TASK STATEMENT
The answer must consist solely of the lines from the one containing "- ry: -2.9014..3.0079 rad" to the end of the entries below, repeated exactly.

Entries taken from a collection
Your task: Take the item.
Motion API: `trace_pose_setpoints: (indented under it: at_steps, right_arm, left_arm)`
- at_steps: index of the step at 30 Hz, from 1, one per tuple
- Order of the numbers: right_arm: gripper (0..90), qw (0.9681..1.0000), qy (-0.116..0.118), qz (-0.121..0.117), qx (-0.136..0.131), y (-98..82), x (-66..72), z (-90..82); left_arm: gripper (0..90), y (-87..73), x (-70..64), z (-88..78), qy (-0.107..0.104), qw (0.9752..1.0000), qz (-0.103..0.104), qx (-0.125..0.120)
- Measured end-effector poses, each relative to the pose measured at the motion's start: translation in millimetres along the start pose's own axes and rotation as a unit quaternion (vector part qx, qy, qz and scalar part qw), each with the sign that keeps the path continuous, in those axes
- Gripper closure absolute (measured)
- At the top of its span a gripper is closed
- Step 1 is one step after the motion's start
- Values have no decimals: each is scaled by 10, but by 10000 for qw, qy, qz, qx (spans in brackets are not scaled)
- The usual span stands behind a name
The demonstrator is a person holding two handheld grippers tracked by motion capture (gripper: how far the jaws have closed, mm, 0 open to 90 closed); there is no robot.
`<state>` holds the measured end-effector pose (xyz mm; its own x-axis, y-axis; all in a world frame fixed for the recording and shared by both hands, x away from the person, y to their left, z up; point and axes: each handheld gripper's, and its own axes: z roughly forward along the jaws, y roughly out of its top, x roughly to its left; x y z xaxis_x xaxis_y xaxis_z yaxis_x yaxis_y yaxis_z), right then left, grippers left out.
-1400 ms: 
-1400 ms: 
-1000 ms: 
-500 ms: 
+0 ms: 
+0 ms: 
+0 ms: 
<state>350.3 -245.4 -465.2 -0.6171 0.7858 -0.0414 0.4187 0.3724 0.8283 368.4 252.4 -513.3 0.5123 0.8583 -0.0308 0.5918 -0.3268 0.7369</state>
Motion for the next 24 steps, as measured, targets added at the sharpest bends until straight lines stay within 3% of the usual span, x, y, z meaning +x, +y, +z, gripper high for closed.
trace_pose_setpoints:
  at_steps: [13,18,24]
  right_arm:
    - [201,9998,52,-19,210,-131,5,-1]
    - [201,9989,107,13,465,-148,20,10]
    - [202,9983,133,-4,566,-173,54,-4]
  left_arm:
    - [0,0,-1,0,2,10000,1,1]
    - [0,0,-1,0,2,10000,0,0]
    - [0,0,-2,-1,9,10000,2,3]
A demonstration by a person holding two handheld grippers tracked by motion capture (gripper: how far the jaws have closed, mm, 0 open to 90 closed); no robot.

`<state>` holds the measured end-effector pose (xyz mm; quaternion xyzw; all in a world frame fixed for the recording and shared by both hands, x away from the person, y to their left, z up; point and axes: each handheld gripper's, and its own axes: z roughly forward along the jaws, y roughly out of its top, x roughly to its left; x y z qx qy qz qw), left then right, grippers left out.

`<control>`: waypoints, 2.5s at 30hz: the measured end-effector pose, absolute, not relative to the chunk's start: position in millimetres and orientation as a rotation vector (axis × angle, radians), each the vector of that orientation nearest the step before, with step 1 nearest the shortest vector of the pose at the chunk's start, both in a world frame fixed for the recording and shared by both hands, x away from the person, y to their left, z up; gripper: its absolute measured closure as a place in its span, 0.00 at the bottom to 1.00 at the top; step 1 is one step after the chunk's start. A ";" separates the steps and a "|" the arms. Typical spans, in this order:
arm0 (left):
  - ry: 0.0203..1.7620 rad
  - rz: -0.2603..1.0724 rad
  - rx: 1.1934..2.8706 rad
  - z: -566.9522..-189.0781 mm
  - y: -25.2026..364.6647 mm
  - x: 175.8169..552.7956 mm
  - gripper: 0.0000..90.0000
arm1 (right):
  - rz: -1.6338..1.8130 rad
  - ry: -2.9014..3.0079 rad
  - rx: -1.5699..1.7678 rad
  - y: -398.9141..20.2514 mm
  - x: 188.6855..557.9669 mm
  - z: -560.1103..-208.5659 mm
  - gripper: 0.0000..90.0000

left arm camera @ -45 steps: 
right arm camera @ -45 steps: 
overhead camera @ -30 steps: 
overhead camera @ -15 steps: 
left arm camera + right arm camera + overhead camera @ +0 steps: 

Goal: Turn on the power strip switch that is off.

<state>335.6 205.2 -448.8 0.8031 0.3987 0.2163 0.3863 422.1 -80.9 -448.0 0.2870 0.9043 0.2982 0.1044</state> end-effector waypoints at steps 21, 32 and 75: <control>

EXERCISE SOLUTION
  - ry: -2.9014..3.0079 rad
  - rx: -1.5699..1.7678 rad
  - y: -398.9141..20.2514 mm
  - x: 188.6855..557.9669 mm
  - z: -560.1103..-208.5659 mm
  - gripper: 0.0000..90.0000

left arm camera @ -45 steps: 
right arm camera @ -45 steps: 
overhead camera @ -30 steps: 
overhead camera @ -15 steps: 
left arm camera + right arm camera + overhead camera @ +0 steps: 

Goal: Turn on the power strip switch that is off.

<state>335.6 205.2 -448.8 0.8031 0.3987 0.2163 0.3863 422.1 -80.9 -448.0 0.2870 0.9043 0.2982 0.1044</state> end-effector waypoints at steps 21, 32 and 75: <control>

The generated output is now complete.